■ **WHAT TO WORK ON**: Return exactly these lines and no others: the one containing "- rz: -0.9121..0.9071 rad" and all that follow it to the end of the listing below.

■ **PROVIDED MATERIAL**:
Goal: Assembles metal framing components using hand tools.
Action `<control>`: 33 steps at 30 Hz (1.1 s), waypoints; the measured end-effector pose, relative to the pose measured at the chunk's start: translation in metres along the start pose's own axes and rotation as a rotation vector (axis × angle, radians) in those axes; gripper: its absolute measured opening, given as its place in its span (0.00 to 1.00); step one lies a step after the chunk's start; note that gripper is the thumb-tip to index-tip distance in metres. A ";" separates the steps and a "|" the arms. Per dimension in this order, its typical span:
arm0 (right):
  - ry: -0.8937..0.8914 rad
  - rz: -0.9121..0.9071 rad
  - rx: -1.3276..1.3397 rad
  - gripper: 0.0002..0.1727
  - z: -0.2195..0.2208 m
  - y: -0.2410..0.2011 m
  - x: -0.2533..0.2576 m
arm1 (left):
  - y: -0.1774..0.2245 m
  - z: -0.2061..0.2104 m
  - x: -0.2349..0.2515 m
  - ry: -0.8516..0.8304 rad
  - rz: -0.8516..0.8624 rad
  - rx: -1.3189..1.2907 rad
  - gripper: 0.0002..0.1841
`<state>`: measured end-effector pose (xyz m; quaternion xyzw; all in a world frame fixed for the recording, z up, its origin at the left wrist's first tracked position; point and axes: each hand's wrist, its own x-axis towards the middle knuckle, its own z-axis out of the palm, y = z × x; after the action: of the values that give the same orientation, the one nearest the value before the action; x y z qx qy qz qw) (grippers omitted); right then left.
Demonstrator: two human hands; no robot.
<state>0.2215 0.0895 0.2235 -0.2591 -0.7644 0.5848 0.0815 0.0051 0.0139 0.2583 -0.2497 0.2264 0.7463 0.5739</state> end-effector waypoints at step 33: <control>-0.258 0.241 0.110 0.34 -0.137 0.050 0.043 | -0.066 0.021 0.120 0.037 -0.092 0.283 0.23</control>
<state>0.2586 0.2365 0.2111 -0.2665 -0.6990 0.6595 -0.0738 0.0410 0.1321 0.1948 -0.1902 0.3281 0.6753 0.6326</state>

■ **SOLUTION TO THIS PROBLEM**:
  - rz: -0.9121..0.9071 rad
  - rx: -1.3276..1.3397 rad
  - gripper: 0.0002..0.1727
  - z: -0.2195..0.2208 m
  - y: -0.2410..0.2011 m
  - x: -0.2533..0.2576 m
arm1 (left):
  - y: -0.1774..0.2245 m
  - z: -0.2061..0.2104 m
  - x: -0.2349..0.2515 m
  - ry: -0.8516..0.8304 rad
  - rz: -0.8516..0.8624 rad
  - rx: -1.3189..1.2907 rad
  - gripper: 0.0002..0.1841
`<state>`: measured end-effector pose (xyz m; quaternion xyzw; all in a world frame fixed for the recording, z up, its origin at the left wrist's first tracked position; point and axes: each hand's wrist, its own x-axis towards the middle knuckle, its own z-axis out of the palm, y = z × x; after the action: of the values that give the same orientation, the one nearest the value before the action; x y z qx qy qz qw) (grippers omitted); right then left.
Demonstrator: two human hands; no robot.
<state>0.2215 0.0895 0.2235 -0.2591 -0.7644 0.5848 0.0815 0.0051 0.0139 0.2583 -0.2497 0.2264 0.7463 0.5739</state> end-effector waypoints at step 33: <control>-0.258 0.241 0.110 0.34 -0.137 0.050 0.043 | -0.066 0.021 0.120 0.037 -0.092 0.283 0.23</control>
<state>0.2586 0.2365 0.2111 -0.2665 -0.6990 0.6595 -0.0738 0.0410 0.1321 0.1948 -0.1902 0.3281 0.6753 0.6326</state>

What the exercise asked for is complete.